■ Task to carry out:
Go through the entries and say how many lines contain the string "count". The number is the whole answer.

■ Items from a data source:
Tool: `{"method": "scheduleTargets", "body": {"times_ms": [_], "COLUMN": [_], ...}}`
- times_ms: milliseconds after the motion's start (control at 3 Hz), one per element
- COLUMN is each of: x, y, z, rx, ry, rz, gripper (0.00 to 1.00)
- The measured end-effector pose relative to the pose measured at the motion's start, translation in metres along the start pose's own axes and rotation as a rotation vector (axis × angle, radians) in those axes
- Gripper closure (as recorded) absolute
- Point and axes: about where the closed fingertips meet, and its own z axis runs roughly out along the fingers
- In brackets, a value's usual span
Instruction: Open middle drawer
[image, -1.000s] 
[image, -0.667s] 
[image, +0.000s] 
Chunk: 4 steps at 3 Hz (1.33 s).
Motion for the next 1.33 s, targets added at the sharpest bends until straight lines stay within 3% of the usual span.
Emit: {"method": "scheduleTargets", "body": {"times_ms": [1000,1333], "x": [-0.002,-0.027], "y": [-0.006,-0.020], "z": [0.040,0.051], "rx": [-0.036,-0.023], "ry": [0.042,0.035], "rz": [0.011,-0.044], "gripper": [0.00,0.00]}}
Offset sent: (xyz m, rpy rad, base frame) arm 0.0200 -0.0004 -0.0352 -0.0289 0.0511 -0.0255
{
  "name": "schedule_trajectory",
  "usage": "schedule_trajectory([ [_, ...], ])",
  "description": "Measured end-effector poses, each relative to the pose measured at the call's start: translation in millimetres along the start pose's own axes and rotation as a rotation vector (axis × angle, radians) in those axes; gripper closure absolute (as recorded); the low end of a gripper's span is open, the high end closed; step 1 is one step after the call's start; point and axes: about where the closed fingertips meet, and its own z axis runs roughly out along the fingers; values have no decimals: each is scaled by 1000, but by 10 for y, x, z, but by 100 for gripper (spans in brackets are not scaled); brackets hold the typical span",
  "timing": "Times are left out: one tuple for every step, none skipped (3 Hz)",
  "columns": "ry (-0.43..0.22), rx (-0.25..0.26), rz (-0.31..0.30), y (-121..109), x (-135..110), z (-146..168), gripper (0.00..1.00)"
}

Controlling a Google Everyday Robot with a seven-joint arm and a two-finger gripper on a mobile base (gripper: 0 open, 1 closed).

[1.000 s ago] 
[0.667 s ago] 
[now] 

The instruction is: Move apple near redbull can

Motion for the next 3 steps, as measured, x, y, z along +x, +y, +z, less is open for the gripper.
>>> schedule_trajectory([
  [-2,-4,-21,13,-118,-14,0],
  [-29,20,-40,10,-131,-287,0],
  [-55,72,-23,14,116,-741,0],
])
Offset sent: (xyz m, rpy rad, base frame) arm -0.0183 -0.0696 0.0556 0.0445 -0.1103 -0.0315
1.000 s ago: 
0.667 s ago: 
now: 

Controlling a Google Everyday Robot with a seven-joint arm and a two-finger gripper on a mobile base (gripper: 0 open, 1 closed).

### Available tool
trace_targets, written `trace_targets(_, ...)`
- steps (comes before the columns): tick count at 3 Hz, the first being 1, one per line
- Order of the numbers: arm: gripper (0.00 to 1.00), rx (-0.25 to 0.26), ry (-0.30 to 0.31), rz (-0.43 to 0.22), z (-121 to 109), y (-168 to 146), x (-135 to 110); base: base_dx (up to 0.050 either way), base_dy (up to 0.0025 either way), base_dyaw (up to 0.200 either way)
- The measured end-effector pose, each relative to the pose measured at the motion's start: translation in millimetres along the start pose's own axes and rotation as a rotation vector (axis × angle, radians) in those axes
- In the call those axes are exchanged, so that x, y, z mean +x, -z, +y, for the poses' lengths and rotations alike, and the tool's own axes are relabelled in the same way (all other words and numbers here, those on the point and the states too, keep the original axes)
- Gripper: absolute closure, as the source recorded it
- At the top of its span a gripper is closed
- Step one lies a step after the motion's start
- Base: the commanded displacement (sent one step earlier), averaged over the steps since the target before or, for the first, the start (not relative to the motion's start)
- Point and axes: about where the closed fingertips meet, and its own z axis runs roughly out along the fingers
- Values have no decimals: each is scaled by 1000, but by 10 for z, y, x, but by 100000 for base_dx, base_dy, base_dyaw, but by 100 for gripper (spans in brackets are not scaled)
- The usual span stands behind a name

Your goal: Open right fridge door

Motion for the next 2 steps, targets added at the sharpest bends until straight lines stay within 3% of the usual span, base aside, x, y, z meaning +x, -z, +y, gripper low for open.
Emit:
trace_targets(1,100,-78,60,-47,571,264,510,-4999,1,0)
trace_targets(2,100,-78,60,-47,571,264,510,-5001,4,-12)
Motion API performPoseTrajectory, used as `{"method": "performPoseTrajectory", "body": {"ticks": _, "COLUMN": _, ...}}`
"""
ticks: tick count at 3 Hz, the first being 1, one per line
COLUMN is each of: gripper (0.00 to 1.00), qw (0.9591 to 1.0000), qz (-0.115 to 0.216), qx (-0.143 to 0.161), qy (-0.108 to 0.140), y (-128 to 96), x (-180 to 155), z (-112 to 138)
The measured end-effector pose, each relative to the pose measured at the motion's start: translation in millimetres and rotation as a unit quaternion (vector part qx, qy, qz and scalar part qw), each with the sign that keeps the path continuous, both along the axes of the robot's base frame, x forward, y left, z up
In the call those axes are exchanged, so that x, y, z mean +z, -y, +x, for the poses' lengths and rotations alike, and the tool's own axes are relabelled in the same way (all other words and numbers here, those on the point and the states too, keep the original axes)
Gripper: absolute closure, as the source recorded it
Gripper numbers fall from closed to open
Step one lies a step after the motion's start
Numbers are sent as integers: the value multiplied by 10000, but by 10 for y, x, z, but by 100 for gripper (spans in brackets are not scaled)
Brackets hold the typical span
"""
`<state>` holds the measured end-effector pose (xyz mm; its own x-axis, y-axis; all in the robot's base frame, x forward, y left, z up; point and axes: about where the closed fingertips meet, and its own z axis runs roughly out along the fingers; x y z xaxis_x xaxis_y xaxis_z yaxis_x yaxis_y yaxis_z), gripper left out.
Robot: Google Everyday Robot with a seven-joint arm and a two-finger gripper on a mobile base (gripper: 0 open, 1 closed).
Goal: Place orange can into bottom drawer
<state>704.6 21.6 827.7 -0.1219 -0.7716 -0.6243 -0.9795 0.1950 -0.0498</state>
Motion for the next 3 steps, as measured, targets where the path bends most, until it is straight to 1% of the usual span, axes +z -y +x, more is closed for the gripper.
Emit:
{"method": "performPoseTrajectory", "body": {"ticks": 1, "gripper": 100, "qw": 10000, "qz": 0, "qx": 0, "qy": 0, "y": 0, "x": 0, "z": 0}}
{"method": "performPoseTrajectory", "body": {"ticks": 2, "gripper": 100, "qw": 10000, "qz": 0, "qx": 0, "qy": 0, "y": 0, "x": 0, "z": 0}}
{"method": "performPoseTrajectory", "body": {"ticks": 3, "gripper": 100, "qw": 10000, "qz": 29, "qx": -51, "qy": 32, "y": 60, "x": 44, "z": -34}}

■ Answer to this exercise:
2